Showing papers by "Lester Andrews published in 1973"

Matrix reactions of alkali metal atoms with ozone: Infrared spectra of the alkali metal ozonide molecules

Abstract: The 15°K deposition of alkali metal atoms and ozone molecules at high dilution in argon produced very intense bands near 800 cm−1 and weak bands near 600 cm−1 which showed appropriate oxygen isotopic shifts for assignment to v3 and v2 of the ozonide ion. Energetic considerations and alkali metal effects clearly indicated bonding of the metal cation to the ozonide anion. The use of scrambled isotopic ozones showed that the metal cation was symmetrically bound to the ozonide anion in a C2v structure; the symmetric interionic stretching mode was observed at 281 cm−1 for Cs+O3−. The cesium‐ozone reaction produced argon matrix fundamentals for CsO at 322 cm−1 and Cs2O at 457 cm−1; simultaneous mercury arc photolysis was required to yield the LiO absorption at 752 cm−1 from the lithium‐ozone argon matrix reaction.

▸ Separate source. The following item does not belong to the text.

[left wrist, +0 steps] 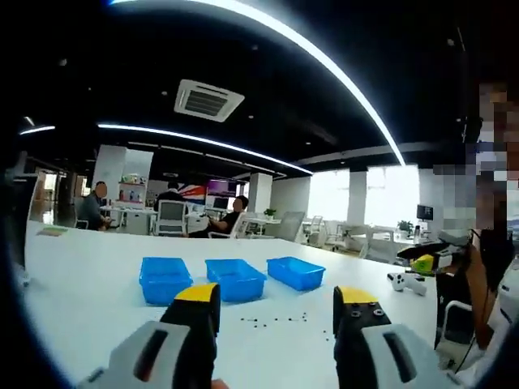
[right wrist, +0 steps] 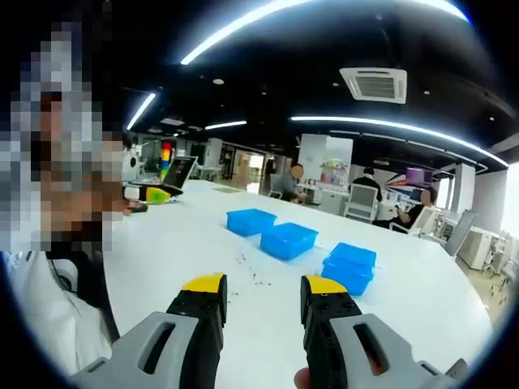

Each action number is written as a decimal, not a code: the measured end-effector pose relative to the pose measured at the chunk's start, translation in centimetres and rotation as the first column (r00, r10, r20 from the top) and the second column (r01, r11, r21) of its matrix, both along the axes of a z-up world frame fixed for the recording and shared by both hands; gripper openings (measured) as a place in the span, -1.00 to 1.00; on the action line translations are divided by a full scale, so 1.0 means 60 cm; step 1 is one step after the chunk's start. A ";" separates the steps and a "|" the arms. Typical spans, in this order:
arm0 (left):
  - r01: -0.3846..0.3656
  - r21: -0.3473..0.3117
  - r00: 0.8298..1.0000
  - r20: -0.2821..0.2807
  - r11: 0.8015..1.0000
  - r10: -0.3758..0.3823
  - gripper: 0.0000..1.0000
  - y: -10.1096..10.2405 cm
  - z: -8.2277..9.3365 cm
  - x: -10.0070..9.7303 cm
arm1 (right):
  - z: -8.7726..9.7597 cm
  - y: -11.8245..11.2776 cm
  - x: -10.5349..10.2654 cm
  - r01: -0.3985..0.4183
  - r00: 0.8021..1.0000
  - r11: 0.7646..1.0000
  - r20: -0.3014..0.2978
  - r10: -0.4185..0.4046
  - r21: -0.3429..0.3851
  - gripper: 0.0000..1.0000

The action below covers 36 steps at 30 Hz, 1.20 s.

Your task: Pick up the resistors one by one and place each resistor into its matching bin, sorting the parts by color and model until every resistor is separated into the correct bin for its type

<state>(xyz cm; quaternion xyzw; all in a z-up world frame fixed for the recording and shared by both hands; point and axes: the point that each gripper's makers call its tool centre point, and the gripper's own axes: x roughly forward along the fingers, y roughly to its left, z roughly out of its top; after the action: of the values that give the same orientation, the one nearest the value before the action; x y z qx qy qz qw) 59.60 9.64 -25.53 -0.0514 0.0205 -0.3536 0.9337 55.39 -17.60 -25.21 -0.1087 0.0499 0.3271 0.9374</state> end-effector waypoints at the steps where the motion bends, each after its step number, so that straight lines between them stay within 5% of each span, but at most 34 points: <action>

Argon matrix Raman spectrum of LiO2. Bonding in the M+O2− molecules and the ionic model

Abstract: The Raman spectrum of LiO2 in argon matrices has been observed using 4880 A excitation. The intraionic (O–O)− mode was observed as a sharp intense band at 1097 cm−1; the symmetric interionic (Li+–O2−) mode was recorded as a weaker broad feature at 694 cm−1. Oxygen‐18 and lithium‐6 substitution confirmed these vibrational assignments. The trend of increasing O2− vibrational frequency with increasing alkali atomic weight in the M+O2− molecules is rationalized using the Rittner ionic model of polarizable ion pairs.

Resonance Raman spectrum and vibrational analysis of the ozonide ion in the argon matrix‐isolated M+O3− species

Abstract: Beams of alkali metal atoms and ozone molecules at high dilution in argon were condensed on a tilted copper wedge at 16°K and were examined by argon and krypton plasma laser excitation. Very intense bands shifted 1010 cm−1 below the exciting lines showed small alkali metal effects and appropriate oxygen‐18 shifts for assignment to the v1 symmetric oxygen‐oxygen mode of the ozonide ion in the M+O3− species. The intense fundamental and a regular progression of overtones out to 4v1 suggest that these spectra are probably due to the resonance Raman effect. Vibrational analysis for six isotopic ozonide species produced the oxygen‐oxygen force constant 4.18 ± 0.11 mdyn/A. The spectroscopic value for the heat of atomization of the ozonide ion calculated from the vibrational constants ω1 = 1028.2 cm−1 and X11 = 4.95 cm−1 for Cs+O3− is 153 kcal/mole, which agrees well with the thermodynamic value.

Matrix reactions of Na, K, Rb, and Cs atoms with N2O: Infrared spectra and geometries of K2O, Rb2O, and Cs2O

Abstract: Reactions of the heavy alkali metal atoms with N2O have been studied using the matrix reaction technique. No sodium oxides were produced; however, the metals K, Rb, and Cs yielded products with infrared absorptions appropriate for assignment to ν3 of the M–O–M high‐temperature molecules. The identification of these molecules is based on oxygen isotopic shifts and on experiments codepositing two different alkali metals. Apex angle calculations indicate that K2O and Rb2O have valence angles in the 160°–180° range and that the Cs2O angle is approximately 130°–140°. This trend is rationalized on the basis of increasing metal‐metal bonding with the more polarizable alkali cation. The KO and CsO fundamentals were observed at 384 and 314 cm−1 in solid nitrogen.

Matrix reactions of lithium atoms with N2O: Infrared spectra of LiO and Li2O

Abstract: Simultaneous matrix deposition of Li atoms and N2O at high dilution in nitrogen has produced new infrared absorptions which show appropriate lithium and oxygen isotopic shifts for vibrational assignment to the high temperature molecules LiO and LiOLi, which were observed in earlier evaporative studies. The identification of LiO and LiOLi was confirmed in mixed isotopic experiments. Isotopic assignments to ν3 of Li2O in nitrogen matrices provide data for calculations of the Li–O–Li bond angle which are consistent with a linear molecule, in agreement with the electric deflection and earlier infrared work on Li2O.